> [REQUIRED ACTION]
Output each line of the listing that follows, with every character kept as it is.

> [DATA BELOW]
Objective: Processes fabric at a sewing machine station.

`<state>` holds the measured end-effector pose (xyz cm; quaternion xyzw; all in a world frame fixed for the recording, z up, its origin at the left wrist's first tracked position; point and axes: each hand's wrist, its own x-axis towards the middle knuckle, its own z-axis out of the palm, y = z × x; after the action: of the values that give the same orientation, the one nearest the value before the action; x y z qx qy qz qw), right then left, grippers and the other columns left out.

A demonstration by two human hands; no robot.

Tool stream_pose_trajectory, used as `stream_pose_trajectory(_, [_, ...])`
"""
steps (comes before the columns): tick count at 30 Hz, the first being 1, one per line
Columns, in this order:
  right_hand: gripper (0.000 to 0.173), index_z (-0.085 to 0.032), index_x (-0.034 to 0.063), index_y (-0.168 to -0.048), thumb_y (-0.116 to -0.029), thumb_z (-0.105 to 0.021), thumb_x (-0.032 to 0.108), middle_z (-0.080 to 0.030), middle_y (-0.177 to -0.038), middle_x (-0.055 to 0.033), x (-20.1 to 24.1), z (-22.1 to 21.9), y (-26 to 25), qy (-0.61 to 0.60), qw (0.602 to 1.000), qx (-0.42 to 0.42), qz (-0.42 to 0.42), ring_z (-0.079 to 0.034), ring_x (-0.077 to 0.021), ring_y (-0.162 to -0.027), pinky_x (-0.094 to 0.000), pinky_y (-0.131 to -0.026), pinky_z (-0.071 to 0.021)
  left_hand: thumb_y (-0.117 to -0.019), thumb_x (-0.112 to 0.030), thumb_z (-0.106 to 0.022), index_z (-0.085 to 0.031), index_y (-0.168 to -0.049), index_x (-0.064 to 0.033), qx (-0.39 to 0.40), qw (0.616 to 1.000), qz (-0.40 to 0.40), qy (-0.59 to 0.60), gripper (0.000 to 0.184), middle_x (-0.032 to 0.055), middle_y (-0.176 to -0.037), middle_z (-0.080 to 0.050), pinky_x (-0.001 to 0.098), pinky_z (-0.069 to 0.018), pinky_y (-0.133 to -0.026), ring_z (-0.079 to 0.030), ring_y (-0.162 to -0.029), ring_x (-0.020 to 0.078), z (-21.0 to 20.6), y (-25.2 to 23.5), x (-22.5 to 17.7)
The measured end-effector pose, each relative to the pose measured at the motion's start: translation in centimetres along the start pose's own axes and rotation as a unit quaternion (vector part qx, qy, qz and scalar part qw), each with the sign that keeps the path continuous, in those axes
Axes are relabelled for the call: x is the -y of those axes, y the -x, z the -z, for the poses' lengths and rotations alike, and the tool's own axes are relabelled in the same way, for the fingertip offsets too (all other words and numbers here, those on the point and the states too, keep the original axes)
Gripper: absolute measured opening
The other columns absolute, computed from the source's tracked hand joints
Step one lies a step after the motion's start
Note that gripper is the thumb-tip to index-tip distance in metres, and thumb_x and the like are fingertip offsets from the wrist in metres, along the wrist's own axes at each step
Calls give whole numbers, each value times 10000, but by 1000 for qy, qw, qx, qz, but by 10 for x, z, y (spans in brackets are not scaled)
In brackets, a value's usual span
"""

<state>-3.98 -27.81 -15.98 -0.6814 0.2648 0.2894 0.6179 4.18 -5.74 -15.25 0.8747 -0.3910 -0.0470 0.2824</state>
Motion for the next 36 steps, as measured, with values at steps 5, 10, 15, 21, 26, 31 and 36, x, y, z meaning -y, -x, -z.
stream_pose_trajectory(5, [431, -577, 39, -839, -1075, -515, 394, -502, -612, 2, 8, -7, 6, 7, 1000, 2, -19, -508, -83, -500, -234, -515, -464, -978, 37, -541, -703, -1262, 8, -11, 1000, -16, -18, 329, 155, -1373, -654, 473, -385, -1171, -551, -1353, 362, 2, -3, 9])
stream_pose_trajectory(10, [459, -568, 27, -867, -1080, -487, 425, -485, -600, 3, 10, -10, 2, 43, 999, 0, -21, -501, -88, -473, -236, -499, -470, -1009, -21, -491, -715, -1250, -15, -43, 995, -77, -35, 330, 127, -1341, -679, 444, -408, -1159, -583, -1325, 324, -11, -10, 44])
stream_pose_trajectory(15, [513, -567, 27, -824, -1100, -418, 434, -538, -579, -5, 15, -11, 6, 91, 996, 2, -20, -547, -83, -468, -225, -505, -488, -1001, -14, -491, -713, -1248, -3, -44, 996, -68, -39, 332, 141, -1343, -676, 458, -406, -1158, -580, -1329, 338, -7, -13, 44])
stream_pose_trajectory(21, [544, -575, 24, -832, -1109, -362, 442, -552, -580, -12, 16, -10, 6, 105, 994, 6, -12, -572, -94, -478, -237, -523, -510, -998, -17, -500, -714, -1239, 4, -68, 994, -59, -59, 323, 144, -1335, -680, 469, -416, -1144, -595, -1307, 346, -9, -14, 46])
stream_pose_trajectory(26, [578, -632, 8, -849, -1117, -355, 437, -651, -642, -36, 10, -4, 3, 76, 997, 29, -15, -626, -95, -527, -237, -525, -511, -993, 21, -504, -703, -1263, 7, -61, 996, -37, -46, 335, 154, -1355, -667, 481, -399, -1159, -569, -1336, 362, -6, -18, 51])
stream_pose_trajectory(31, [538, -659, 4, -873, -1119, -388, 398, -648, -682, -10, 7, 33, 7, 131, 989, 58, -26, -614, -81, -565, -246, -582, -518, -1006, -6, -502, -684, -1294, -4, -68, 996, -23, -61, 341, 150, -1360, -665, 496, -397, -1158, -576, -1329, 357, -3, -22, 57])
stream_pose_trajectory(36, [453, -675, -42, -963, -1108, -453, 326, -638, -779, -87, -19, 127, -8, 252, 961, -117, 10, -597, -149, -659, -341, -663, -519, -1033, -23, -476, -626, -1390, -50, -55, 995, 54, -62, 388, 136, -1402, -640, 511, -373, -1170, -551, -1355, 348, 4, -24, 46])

> [RESPONSE BELOW]
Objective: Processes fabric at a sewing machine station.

`<state>` holds the measured end-effector pose (xyz cm; quaternion xyzw; all in a world frame fixed for the recording, z up, its origin at the left wrist's first tracked position; point and axes: each hand's wrist, its own x-axis towards the middle knuckle, its own z-axis out of the palm, y = z × x; after the action: of the values that give the same orientation, the one nearest the value before the action; x y z qx qy qz qw), right then left, grippers and the other columns left out.

A demonstration by two human hands; no robot.

Tool stream_pose_trajectory, used as `stream_pose_trajectory(_, [_, ...])`
"""
steps (comes before the columns): tick count at 30 Hz, the first being 1, one per line
Columns, in this order:
  right_hand: gripper (0.000 to 0.173), index_z (-0.085 to 0.032), index_x (-0.034 to 0.063), index_y (-0.168 to -0.048), thumb_y (-0.116 to -0.029), thumb_z (-0.105 to 0.021), thumb_x (-0.032 to 0.108), middle_z (-0.080 to 0.030), middle_y (-0.177 to -0.038), middle_x (-0.055 to 0.033), x (-20.1 to 24.1), z (-22.1 to 21.9), y (-26 to 25), qy (-0.61 to 0.60), qw (0.602 to 1.000), qx (-0.42 to 0.42), qz (-0.42 to 0.42), ring_z (-0.079 to 0.034), ring_x (-0.077 to 0.021), ring_y (-0.162 to -0.027), pinky_x (-0.094 to 0.000), pinky_y (-0.131 to -0.026), pinky_z (-0.071 to 0.021)
  left_hand: thumb_y (-0.117 to -0.019), thumb_x (-0.112 to 0.030), thumb_z (-0.106 to 0.022), index_z (-0.085 to 0.031), index_y (-0.168 to -0.049), index_x (-0.064 to 0.033), qx (-0.39 to 0.40), qw (0.616 to 1.000), qz (-0.40 to 0.40), qy (-0.59 to 0.60), gripper (0.000 to 0.184), middle_x (-0.032 to 0.055), middle_y (-0.176 to -0.037), middle_z (-0.080 to 0.050), pinky_x (-0.001 to 0.098), pinky_z (-0.069 to 0.018), pinky_y (-0.133 to -0.026), ring_z (-0.079 to 0.030), ring_y (-0.162 to -0.029), ring_x (-0.020 to 0.078), z (-21.0 to 20.6), y (-25.2 to 23.5), x (-22.5 to 17.7)
The measured end-effector pose, each relative to the pose measured at the motion's start: translation in centimetres along the start pose's own axes and rotation as a unit quaternion (vector part qx, qy, qz and scalar part qw), each with the sign that keeps the path continuous, in those axes
Axes are relabelled for the call: x is the -y of those axes, y the -x, z the -z, for the poses' lengths and rotations alike, and the tool's own axes are relabelled in the same way, for the fingertip offsets too (all other words and numbers here, those on the point and the states too, keep the original axes)
Gripper: absolute measured opening
The other columns absolute, computed from the source's tracked hand joints
Step one lies a step after the motion's start
Note that gripper is the thumb-tip to index-tip distance in metres, and thumb_x and the like are fingertip offsets from the wrist in metres, along the wrist's own axes at each step
Calls give whole numbers, each value times 10000, but by 1000 for qy, qw, qx, qz, but by 10 for x, z, y (spans in brackets are not scaled)
In brackets, a value's usual span
"""

<state>-3.98 -27.81 -15.98 -0.6814 0.2648 0.2894 0.6179 4.18 -5.74 -15.25 0.8747 -0.3910 -0.0470 0.2824</state>
Motion for the next 36 steps, as measured, with values at steps 5, 10, 15, 21, 26, 31 and 36, x, y, z meaning -y, -x, -z.
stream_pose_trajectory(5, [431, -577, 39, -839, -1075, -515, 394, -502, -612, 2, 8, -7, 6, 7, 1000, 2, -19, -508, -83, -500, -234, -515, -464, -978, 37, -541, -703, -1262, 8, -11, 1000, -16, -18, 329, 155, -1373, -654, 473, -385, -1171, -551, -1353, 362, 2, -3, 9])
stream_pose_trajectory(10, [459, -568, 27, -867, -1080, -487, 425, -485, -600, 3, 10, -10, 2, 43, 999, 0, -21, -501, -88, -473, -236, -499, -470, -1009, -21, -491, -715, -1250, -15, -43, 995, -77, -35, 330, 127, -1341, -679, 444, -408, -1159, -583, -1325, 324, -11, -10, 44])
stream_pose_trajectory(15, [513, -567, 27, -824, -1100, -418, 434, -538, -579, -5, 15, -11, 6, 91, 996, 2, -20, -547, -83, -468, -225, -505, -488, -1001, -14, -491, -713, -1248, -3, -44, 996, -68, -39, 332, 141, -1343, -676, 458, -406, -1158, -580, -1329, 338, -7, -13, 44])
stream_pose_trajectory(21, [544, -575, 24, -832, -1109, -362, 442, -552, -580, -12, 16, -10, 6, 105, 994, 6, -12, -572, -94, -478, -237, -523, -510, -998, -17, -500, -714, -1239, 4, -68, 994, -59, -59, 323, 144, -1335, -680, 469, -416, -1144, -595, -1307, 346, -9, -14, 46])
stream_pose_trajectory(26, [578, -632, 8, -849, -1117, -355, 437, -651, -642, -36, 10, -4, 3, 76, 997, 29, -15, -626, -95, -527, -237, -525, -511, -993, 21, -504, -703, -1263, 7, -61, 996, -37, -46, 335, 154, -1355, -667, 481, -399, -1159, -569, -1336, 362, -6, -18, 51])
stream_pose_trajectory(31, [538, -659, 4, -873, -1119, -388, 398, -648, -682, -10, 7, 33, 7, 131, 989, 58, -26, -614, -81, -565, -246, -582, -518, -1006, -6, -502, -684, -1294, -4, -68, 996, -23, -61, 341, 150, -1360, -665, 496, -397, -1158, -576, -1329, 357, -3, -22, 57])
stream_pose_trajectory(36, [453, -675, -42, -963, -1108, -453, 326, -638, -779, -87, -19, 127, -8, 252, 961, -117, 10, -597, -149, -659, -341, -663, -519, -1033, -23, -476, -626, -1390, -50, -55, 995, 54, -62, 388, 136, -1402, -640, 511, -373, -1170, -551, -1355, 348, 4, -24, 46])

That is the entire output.